Added: zc.queue/trunk/src/zc/queue/queue.txt
===================================================================
--- zc.queue/trunk/src/zc/queue/queue.txt 2006-05-03 14:36:10 UTC (rev 67932)
+++ zc.queue/trunk/src/zc/queue/queue.txt 2006-05-03 15:07:59 UTC (rev 67933)
@@ -0,0 +1,388 @@
+=================
+Persistent Queues
+=================
+
+Persistent queues are simply queues that are optimized for persistency via the
+ZODB. They assume that the ZODB is using MVCC to avoid read conflicts. They
+attempt to resolve write conflicts so that transactions that add and remove
+objects simultaneously are merged, unless the transactions are trying to
+remove the same value from the queue.
+
+An important characteristic of these queues is that they do not expect to
+hold more than one reference to any given equivalent item at a time. For
+instance, some of the conflict resolution features will not perform
+desirably if it is reasonable for your application to hold two copies of the
+string "hello" within the same queue at once.
+
+The module provides two flavors: a simple persistent queue that keeps all
+contained objects in one persistent object (`PersistentQueue`), and a
+persistent queue that divides up its contents into multiple composite
+elements (`CompositePersistentQueue`). They should be equivalent in terms of
+API and so are mostly examined in the abstract in this document: we'll generate
+instances with a representative `Queue` factory, that could be either class.

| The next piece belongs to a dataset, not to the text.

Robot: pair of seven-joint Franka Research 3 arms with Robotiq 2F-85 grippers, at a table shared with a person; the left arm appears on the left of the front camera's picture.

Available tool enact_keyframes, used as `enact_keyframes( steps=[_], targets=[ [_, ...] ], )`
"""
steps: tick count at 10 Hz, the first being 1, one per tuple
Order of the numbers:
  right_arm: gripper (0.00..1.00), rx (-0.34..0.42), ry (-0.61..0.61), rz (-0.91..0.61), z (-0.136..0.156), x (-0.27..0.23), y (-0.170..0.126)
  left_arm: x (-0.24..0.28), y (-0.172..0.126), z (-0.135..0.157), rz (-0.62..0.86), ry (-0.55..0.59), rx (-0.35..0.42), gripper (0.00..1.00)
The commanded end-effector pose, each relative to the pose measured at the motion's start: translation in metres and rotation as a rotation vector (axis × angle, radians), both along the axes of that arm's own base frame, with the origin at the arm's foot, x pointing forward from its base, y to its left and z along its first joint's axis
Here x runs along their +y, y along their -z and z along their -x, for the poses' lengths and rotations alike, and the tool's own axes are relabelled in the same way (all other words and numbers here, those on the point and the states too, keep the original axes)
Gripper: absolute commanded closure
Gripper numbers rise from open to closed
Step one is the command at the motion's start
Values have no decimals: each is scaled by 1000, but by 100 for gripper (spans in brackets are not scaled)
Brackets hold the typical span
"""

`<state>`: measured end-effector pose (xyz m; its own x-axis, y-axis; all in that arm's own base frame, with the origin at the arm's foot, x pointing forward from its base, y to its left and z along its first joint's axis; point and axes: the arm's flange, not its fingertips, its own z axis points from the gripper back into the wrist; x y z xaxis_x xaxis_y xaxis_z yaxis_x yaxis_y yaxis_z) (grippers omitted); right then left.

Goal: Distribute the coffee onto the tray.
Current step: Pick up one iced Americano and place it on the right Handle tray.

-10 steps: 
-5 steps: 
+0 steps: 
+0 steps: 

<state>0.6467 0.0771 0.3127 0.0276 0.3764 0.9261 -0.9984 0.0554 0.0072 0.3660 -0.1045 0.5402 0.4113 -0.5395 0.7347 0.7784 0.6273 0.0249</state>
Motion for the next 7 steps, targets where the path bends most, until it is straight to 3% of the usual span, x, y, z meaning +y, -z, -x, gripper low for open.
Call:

+They only differ in an aspect of their write conflict resolution behavior,
+which is discussed below.
+
+Queues can be instantiated with no arguments.
+
+ >>> q = Queue()
+ >>> from zc.queue.interfaces import IQueue
+ >>> from zope.interface.verify import verifyObject
+ >>> verifyObject(IQueue, q)
+ True
+
+The basic API is simple: use `put` to add items to the back of the queue, and
+`pull` to pull things off the queue, defaulting to the front of the queue.
+
+ >>> q.put(1)
+ >>> q.put(2)
+ >>> q.pull()
+ 1
+ >>> q.put(3)
+ >>> q.pull()
+ 2
+ >>> q.pull()
+ 3
+
+The `pull` method takes an optional zero-based index argument, and can accept
+negative values.
+
+ >>> q.put(4)
+ >>> q.put(5)
+ >>> q.put(6)
+ >>> q.pull(-1)
+ 6
+ >>> q.pull(1)
+ 5
+ >>> q.pull(0)
+ 4
+
+Requesting an item from an empty queue raises an IndexError.
+
+ >>> q.pull() # doctest: +ELLIPSIS
+ Traceback (most recent call last):
+ ...
+ IndexError: ...
+
+Requesting an invalid index value does the same.
+
+ >>> q.put(7)
+ >>> q.put(8)
+ >>> q.pull(2) # doctest: +ELLIPSIS
+ Traceback (most recent call last):
+ ...
+ IndexError: ...
+
+Beyond these core queue operations, queues support len...
+
+ >>> len(q)
+ 2
+ >>> q.pull()
+ 7
+ >>> len(q)
+ 1
+ >>> q.pull()
+ 8
+ >>> len(q)
+ 0
+
+...iter (which does *not* empty the queue)...
+
+ >>> iter(q).next()
+ Traceback (most recent call last):
+ ...
+ StopIteration
+ >>> q.put(9)
+ >>> q.put(10)
+ >>> q.put(11)
+ >>> iter(q).next()
+ 9
+ >>> [i for i in q]
+ [9, 10, 11]
+ >>> q.pull()
+ 9
+ >>> [i for i in q]
+ [10, 11]
+
+...bool...
+
+ >>> bool(q)
+ True
+ >>> q.pull()
+ 10
+ >>> q.pull()
+ 11
+ >>> bool(q)
+ False
+
+...and list-like bracket access (which again does *not* empty the queue).
+
+ >>> q.put(12)
+ >>> q[0]
+ 12
+ >>> q.pull()
+ 12
+ >>> q[0] # doctest: +ELLIPSIS
+ Traceback (most recent call last):
+ ...
+ IndexError: ...
+ >>> for i in range (13, 23):
+ ... q.put(i)
+ ...
+ >>> q[0]
+ 13
+ >>> q[1]
+ 14
+ >>> q[2]
+ 15
+ >>> q[-1]
+ 22
+ >>> q[-10]
+ 13
+
+That's it--there's no additional way to add anything beyond `put`, and no
+additional way to remove anything beyond `pull`.
+
+The only other wrinkle is the conflict resolution code. To show this, we
+will have to have two copies of the same queue, from two different connections.
+
+NOTE: this testing approach has known weaknesses. See discussion in tests.py.
+
+ >>> import transaction
+ >>> from zc.queue.tests import ConflictResolvingMappingStorage
+ >>> from ZODB import DB
+ >>> db = DB(ConflictResolvingMappingStorage('test'))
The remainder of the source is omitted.